= International Grenfell Association =

Canadian medical organization

The International Grenfell Association (IGA) was an organization founded by Sir Wilfred Grenfell to provide health care, education, religious services, and rehabilitation and other social activities to the fisherman and coastal communities in northern Newfoundland and the coast of Labrador. It was originally a branch of the Royal National Mission to Deep Sea Fishermen and was widely known as the Grenfell Mission.

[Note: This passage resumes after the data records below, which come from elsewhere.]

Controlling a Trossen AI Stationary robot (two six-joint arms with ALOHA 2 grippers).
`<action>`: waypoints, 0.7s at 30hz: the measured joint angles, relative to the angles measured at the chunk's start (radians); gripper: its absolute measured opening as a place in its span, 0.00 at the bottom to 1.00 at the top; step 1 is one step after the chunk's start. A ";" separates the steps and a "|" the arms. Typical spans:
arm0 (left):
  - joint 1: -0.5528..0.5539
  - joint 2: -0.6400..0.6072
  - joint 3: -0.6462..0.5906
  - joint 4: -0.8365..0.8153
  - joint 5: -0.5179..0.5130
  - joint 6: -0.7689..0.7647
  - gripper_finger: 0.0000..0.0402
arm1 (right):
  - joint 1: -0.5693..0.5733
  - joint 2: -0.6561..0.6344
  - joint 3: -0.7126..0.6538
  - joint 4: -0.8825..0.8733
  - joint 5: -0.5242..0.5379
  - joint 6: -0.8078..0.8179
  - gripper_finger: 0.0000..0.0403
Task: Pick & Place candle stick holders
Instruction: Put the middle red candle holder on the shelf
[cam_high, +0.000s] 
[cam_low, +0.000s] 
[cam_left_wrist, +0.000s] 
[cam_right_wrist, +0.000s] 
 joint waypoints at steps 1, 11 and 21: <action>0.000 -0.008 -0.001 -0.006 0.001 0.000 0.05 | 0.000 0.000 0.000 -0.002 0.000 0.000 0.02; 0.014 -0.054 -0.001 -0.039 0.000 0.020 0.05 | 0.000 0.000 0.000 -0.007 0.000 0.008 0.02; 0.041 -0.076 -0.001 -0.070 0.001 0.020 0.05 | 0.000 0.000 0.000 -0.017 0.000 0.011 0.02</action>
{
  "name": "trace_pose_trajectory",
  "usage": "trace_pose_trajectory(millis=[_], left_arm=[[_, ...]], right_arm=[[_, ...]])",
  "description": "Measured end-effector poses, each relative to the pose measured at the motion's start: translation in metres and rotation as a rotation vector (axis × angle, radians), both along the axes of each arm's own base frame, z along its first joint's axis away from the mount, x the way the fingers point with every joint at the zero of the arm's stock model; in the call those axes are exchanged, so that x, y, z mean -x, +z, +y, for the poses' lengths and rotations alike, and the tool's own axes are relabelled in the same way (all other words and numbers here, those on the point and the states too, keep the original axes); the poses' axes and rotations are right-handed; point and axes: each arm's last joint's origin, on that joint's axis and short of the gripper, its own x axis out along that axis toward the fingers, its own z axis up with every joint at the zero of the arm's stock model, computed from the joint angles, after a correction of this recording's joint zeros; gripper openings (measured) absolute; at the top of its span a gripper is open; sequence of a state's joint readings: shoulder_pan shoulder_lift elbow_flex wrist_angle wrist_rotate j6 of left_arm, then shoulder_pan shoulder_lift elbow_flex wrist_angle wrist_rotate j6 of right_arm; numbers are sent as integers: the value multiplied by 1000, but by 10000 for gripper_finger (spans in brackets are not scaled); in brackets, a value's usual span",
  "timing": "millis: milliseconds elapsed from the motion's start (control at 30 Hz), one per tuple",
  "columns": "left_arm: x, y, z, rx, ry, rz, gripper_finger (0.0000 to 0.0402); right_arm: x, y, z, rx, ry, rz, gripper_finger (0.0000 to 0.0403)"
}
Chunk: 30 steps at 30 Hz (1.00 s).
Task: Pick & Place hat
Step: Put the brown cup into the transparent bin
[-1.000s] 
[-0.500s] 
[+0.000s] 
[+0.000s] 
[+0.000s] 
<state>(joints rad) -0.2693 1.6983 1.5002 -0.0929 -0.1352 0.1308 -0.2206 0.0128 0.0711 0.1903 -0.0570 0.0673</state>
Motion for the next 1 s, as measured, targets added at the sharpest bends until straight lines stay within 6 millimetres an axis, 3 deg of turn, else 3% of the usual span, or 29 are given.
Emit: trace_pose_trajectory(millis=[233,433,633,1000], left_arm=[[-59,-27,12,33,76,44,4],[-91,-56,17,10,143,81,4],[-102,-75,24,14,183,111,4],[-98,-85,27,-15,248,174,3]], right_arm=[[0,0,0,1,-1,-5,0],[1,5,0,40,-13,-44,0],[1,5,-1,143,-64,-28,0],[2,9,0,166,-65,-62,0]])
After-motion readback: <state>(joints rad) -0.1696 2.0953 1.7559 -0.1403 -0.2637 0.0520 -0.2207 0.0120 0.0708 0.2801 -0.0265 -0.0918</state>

Before 1892 there were no medical facilities or personnel along the coast of Labrador aside from a Moravian Mission that provided basic medical care and an occasional doctor that the Newfoundland government sent on a mail ship. Grenfell undertook a medical expedition in 1892 on the hospital ship the Albert. He saw medical and living conditions that appalled him, including settlements that had been wiped out by diphtheria. In response, he developed a network of regional hospitals and nursing stations. The first hospitals were built at Battle Harbour in 1893 and Indian Harbour in 1894. By the 1960s, the network had extended into the interior of Labrador.

The IGA was incorporated in the Dominion of Newfoundland on January 10, 1914, under the Companies Act of 1899.

In 2017, Canadian Prime Minister Justin Trudeau apologized for the treatment of children who, between 1949 and 1979, were separated from their families and sent to boarding schools run by the IGA.